Problem to work on
Among the lines below, keep only those from the one containing "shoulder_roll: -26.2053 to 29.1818" through the one containing "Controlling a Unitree", and reproduce them exactly.

[Data entries]
******************************
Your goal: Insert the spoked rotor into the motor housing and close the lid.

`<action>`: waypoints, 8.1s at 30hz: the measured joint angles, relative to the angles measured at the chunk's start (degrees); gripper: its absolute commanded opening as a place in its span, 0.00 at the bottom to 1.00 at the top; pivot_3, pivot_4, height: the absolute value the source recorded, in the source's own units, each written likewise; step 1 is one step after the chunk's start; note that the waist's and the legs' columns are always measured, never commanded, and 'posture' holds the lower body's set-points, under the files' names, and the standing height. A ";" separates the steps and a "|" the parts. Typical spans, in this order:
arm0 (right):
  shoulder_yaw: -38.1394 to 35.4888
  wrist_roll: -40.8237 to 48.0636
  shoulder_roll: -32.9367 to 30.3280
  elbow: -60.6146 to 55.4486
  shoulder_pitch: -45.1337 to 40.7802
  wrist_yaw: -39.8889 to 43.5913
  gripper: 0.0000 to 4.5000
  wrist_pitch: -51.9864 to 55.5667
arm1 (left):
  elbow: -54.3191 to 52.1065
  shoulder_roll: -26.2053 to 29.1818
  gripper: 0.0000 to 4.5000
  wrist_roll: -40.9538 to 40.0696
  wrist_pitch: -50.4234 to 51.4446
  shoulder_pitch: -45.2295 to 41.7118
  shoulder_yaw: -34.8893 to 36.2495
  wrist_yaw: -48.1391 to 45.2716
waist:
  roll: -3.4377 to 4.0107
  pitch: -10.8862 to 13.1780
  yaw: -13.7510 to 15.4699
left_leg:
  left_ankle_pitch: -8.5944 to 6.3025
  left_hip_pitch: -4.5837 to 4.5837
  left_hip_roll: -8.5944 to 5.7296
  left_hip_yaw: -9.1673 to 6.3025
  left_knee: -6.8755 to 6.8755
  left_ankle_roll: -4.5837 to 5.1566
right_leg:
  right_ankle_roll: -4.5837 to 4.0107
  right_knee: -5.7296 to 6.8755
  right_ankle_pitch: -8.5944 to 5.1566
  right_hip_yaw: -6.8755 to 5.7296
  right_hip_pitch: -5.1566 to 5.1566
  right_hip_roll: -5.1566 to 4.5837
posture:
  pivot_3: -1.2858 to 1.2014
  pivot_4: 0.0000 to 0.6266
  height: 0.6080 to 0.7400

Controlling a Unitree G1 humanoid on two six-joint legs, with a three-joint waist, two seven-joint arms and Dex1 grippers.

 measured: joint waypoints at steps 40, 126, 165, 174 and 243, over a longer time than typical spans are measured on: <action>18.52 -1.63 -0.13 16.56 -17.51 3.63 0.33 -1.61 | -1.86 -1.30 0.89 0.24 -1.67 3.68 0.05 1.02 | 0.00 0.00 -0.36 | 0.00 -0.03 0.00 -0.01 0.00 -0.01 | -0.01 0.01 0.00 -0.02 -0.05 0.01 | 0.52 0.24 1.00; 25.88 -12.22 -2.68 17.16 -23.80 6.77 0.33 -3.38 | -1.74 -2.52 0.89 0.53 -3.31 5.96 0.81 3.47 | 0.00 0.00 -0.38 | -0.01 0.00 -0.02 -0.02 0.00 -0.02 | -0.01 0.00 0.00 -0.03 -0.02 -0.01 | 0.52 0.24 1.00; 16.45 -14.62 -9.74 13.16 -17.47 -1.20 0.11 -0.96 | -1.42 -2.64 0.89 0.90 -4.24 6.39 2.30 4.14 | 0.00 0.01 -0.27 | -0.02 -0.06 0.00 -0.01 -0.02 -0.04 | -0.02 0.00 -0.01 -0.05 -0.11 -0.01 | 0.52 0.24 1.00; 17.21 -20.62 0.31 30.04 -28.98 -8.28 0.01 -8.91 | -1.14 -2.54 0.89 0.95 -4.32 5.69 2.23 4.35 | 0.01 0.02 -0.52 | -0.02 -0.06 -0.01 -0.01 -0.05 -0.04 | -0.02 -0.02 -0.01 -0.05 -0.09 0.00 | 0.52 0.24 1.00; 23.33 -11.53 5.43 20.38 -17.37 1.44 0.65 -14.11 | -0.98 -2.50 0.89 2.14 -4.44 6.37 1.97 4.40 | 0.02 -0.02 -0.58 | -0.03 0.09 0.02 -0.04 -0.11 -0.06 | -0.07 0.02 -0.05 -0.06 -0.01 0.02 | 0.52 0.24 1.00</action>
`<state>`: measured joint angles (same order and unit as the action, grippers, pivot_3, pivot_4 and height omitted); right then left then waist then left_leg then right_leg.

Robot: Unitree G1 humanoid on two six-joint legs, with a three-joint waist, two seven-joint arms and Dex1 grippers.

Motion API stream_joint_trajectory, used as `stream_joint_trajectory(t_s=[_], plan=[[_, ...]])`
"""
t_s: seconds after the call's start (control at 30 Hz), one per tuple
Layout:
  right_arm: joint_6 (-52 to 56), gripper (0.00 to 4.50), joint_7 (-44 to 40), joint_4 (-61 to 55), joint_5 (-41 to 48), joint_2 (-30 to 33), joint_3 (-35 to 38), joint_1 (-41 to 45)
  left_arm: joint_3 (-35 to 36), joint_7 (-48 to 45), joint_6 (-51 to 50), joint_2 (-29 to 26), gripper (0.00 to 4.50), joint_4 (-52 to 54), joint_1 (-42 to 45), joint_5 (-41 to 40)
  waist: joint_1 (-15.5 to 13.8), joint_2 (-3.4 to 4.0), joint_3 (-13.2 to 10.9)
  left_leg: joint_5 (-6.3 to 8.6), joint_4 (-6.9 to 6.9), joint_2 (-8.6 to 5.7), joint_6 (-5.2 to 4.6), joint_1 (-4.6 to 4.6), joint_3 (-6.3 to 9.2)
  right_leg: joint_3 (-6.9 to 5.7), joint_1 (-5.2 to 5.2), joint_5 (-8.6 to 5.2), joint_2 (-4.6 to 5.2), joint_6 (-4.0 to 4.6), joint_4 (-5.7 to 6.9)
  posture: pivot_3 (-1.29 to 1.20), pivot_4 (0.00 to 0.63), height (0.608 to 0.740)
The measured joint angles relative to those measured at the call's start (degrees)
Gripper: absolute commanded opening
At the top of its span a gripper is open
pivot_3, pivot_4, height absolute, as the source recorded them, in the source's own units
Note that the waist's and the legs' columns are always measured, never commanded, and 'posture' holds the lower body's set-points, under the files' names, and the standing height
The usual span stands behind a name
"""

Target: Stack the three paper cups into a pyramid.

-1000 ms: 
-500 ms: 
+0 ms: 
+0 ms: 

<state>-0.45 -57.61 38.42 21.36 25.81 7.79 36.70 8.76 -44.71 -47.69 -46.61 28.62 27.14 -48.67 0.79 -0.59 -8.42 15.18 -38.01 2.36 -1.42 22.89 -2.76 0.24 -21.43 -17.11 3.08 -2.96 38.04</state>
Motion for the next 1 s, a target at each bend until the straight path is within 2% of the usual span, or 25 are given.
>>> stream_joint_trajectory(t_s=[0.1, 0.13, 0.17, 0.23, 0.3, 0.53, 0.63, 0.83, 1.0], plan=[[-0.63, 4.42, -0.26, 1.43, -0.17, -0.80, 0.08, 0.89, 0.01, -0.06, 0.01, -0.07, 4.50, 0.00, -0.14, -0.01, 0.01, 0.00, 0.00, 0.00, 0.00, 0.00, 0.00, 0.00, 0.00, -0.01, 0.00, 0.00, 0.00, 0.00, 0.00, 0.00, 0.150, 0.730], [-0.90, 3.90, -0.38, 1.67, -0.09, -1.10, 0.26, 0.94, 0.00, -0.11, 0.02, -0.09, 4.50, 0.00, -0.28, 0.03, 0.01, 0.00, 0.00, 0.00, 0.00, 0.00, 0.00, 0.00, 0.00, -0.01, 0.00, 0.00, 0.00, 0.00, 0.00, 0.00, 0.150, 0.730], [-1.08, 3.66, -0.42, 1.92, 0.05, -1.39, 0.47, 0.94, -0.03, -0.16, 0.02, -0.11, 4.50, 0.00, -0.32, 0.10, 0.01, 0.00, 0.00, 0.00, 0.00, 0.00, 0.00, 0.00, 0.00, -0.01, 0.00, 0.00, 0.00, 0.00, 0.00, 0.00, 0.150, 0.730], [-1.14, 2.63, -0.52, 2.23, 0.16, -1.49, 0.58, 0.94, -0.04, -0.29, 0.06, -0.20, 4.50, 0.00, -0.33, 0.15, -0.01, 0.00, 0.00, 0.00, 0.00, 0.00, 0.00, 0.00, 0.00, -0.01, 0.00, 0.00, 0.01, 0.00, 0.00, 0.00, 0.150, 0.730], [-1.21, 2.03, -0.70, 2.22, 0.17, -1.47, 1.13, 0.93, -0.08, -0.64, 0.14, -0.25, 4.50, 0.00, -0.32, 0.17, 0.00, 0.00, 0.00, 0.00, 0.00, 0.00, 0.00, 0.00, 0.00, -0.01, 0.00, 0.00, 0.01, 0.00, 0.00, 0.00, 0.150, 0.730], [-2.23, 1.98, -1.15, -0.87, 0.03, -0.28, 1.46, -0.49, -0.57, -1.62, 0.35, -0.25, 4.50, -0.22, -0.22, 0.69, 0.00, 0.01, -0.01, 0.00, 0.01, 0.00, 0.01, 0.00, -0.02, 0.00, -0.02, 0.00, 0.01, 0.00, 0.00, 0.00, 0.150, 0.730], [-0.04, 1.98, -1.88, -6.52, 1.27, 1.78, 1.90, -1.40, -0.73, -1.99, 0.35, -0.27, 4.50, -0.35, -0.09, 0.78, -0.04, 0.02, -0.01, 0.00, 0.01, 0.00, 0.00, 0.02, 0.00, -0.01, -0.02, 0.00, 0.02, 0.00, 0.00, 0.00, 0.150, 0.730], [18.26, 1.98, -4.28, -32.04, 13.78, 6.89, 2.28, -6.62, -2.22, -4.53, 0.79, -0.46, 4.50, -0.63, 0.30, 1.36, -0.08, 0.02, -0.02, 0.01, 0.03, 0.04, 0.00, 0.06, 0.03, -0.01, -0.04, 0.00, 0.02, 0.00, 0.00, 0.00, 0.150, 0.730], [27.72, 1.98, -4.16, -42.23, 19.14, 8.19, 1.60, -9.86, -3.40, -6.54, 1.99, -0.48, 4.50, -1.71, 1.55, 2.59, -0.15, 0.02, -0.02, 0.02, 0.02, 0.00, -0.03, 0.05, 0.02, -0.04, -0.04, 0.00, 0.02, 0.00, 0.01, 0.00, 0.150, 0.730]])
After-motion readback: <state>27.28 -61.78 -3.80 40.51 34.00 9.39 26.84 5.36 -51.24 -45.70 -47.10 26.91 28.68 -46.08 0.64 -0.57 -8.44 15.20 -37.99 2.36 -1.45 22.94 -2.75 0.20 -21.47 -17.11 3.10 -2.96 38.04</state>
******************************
Expected answer
  shoulder_roll: -26.2053 to 29.1818
  gripper: 0.0000 to 4.5000
  wrist_roll: -40.9538 to 40.0696
  wrist_pitch: -50.4234 to 51.4446
  shoulder_pitch: -45.2295 to 41.7118
  shoulder_yaw: -34.8893 to 36.2495
  wrist_yaw: -48.1391 to 45.2716
waist:
  roll: -3.4377 to 4.0107
  pitch: -10.8862 to 13.1780
  yaw: -13.7510 to 15.4699
left_leg:
  left_ankle_pitch: -8.5944 to 6.3025
  left_hip_pitch: -4.5837 to 4.5837
  left_hip_roll: -8.5944 to 5.7296
  left_hip_yaw: -9.1673 to 6.3025
  left_knee: -6.8755 to 6.8755
  left_ankle_roll: -4.5837 to 5.1566
right_leg:
  right_ankle_roll: -4.5837 to 4.0107
  right_knee: -5.7296 to 6.8755
  right_ankle_pitch: -8.5944 to 5.1566
  right_hip_yaw: -6.8755 to 5.7296
  right_hip_pitch: -5.1566 to 5.1566
  right_hip_roll: -5.1566 to 4.5837
posture:
  pivot_3: -1.2858 to 1.2014
  pivot_4: 0.0000 to 0.6266
  height: 0.6080 to 0.7400

Controlling a Unitree G1 humanoid on two six-joint legs, with a three-joint waist, two seven-joint arms and Dex1 grippers.

The exercise closes with this answer.